▸ EXERCISE REQUIREMENTS: Please reproduce the listing below exactly, leaving out every picture.

▸ DATASET EXCERPT:
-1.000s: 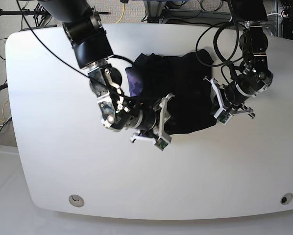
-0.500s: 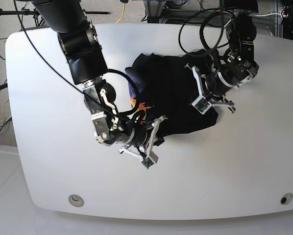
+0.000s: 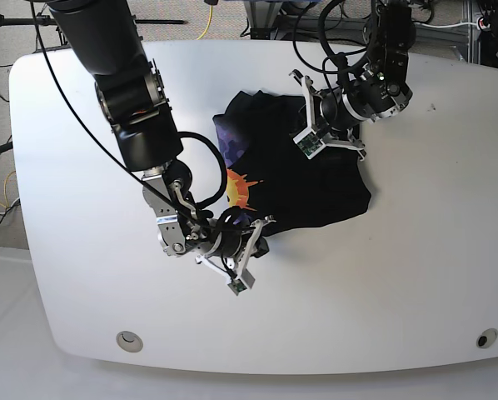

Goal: Fold the T-shirt properly
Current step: 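Lift and flip the shirt over with both grippers, exposing the sun print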

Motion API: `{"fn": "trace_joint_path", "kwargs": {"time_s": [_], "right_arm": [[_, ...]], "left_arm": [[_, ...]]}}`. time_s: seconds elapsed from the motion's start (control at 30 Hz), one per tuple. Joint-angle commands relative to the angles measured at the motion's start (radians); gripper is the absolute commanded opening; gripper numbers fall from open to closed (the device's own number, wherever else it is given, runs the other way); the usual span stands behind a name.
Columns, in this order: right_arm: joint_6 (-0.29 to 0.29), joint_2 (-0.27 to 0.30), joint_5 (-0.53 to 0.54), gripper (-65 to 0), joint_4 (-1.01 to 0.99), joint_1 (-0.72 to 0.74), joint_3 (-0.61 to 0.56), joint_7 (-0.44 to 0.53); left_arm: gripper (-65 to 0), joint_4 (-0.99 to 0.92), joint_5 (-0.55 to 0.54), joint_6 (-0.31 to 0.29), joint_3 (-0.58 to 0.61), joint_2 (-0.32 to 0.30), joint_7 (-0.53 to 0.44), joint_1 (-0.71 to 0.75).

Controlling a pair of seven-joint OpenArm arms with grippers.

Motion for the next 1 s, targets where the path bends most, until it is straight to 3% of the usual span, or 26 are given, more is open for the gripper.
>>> {"fn": "trace_joint_path", "kwargs": {"time_s": [0.0, 0.23, 0.47, 0.77, 0.97], "right_arm": [[0.007, 0.002, -0.029, -65.0, -0.031, 0.042, 0.005, 0.044], [0.030, -0.004, -0.188, -65.0, -0.083, 0.004, 0.011, 0.104], [0.030, 0.010, -0.220, -65.0, -0.078, -0.056, 0.012, 0.104], [0.035, 0.116, -0.218, -65.0, 0.133, -0.205, 0.014, 0.092], [0.030, 0.168, -0.218, -65.0, 0.328, -0.318, 0.048, -0.005]], "left_arm": [[-65.0, -0.015, -0.012, 0.001, 0.000, -0.002, -0.013, -0.005], [-65.0, -0.179, -0.010, 0.001, -0.010, -0.005, -0.040, -0.022], [-65.0, -0.289, -0.006, 0.001, -0.093, -0.006, -0.106, -0.036], [-65.0, -0.322, -0.001, 0.001, -0.124, -0.040, -0.141, -0.115], [-65.0, -0.377, -0.003, 0.001, -0.130, -0.051, -0.141, -0.201]]}}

▸ FINAL ANSWER:
-1.000s: 
-0.500s: 
+0.000s: 

Goal: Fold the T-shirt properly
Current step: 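Lift and flip the shirt over with both grippers, exposing the sun print
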
Motion API: `{"fn": "trace_joint_path", "kwargs": {"time_s": [_], "right_arm": [[_, ...]], "left_arm": [[_, ...]]}}`. time_s: seconds elapsed from the motion's start (control at 30 Hz), one per tuple. Joint-angle commands relative to the angles measured at the motion's start (radians); gripper is the absolute commanded opening; gripper numbers fall from open to closed (the device's own number, wherever else it is given, runs the other way); the usual span stands behind a name.
Columns, in this order: right_arm: joint_6 (-0.29 to 0.29), joint_2 (-0.27 to 0.30), joint_5 (-0.53 to 0.54), gripper (-65 to 0), joint_4 (-1.01 to 0.99), joint_1 (-0.72 to 0.74), joint_3 (-0.61 to 0.56), joint_7 (-0.44 to 0.53); left_arm: gripper (-65 to 0), joint_4 (-0.99 to 0.92), joint_5 (-0.55 to 0.54), joint_6 (-0.31 to 0.29), joint_3 (-0.58 to 0.61), joint_2 (-0.32 to 0.30), joint_7 (-0.53 to 0.44), joint_1 (-0.71 to 0.75).

Controlling a pair of seven-joint OpenArm arms with grippers.

Motion for the next 1 s, targets where the path bends most, until it is straight to 3% of the usual span, or 26 are given, more is open for the gripper.
>>> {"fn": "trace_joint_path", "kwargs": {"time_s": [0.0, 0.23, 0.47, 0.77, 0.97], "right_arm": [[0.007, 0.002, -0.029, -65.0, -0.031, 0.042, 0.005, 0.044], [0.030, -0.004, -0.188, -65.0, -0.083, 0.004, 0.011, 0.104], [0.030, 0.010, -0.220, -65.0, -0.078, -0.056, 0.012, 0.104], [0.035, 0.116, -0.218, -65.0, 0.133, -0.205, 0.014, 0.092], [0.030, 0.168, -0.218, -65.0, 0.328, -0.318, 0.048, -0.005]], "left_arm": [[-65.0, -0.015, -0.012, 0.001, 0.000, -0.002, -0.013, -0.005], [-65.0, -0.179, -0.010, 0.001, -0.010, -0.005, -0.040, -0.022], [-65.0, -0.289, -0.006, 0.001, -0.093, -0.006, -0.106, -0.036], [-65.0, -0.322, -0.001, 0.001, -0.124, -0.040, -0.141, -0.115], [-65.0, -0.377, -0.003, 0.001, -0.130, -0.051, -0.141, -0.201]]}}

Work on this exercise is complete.